A wave of new technology intended to make trucks safer — using radar, cameras and reflective light scanning — is sweeping the industry. By next year, much of it may be combined to put pairs of trucks on the road at a distance that before would not have been possible or safe. …
Trucks are involved in 11 percent of fatal crashes, although they make up just 4 percent of vehicles on the road, according to the [US] Federal Motor Carrier Safety Administration. Ten percent of truck fatalities are rear-end crashes — three times as many as rear-end collisions between two cars.

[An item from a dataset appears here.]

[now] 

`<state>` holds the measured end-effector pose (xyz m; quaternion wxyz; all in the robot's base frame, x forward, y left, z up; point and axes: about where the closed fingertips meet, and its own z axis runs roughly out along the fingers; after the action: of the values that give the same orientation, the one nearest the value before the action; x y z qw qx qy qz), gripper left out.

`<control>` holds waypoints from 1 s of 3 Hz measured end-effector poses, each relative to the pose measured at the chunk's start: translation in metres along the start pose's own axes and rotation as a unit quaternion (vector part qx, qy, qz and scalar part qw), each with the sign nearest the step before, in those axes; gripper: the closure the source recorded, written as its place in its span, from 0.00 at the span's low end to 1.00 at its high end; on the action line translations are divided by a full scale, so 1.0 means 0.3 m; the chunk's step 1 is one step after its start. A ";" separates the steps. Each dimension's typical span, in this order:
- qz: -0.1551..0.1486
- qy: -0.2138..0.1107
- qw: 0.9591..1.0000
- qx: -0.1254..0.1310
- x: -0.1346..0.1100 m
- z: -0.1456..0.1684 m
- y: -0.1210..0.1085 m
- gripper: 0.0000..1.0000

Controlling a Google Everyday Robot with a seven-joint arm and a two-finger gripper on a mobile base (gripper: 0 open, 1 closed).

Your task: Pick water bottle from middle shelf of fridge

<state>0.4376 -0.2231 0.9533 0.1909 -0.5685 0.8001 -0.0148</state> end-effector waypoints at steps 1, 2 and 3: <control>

The pairing of tractor-trailers at a distance of 30 to 50 feet is called platooning. Here’s why it’s significant — and how it might save you money.
Fans of bike racing and NASCAR are acquainted with what it means to get into someone else’s slipstream. Whether in spandex or NASCAR fire-retardant suits, racers know they can save energy or fuel by tucking close behind another rider or race car.
Truckers know that, too.
Trucking companies spent about $90 billion on diesel fuel last year. Firms spend the most paying drivers, but buying diesel often is the second-biggest expense, sometimes amounting to 20 percent of operating costs.
A truck tucked in the slipstream of another tractor-trailer can save 10 percent on fuel. But the truck in front also will burn about 5 percent less fuel. Why? Part of the drag on a truck plowing into the wind is caused by turbulent air that tumbles off the top and sides of the trailer. When two trucks pair up closely, the air flows more smoothly from the first to the second, reducing that turbulence. …
“The chief safety concern for passenger vehicles is how other drivers will react to platoons,” Adkins said. “How fast should platoons be permitted to travel? Will long platoons block exit lanes that were not designed for such circumstances? Can we limit platoons to only the right lane, rather than blocking multiple lanes of traffic? How can we prevent cars from trying to dangerously ‘cut in’ between platooning trucks?” …
The Peloton system links acceleration and braking directly to the engine controls, bypassing the driver when two trucks are paired, although both drivers continue to steer and can take full control if a situation warrants it.
“We can send data very rapidly between the two trucks,” Switkes said. “It’s all electronically integrated. The reaction is about 30 milliseconds, compared to a human taking 1 to 1.5 seconds to react, at a minimum.”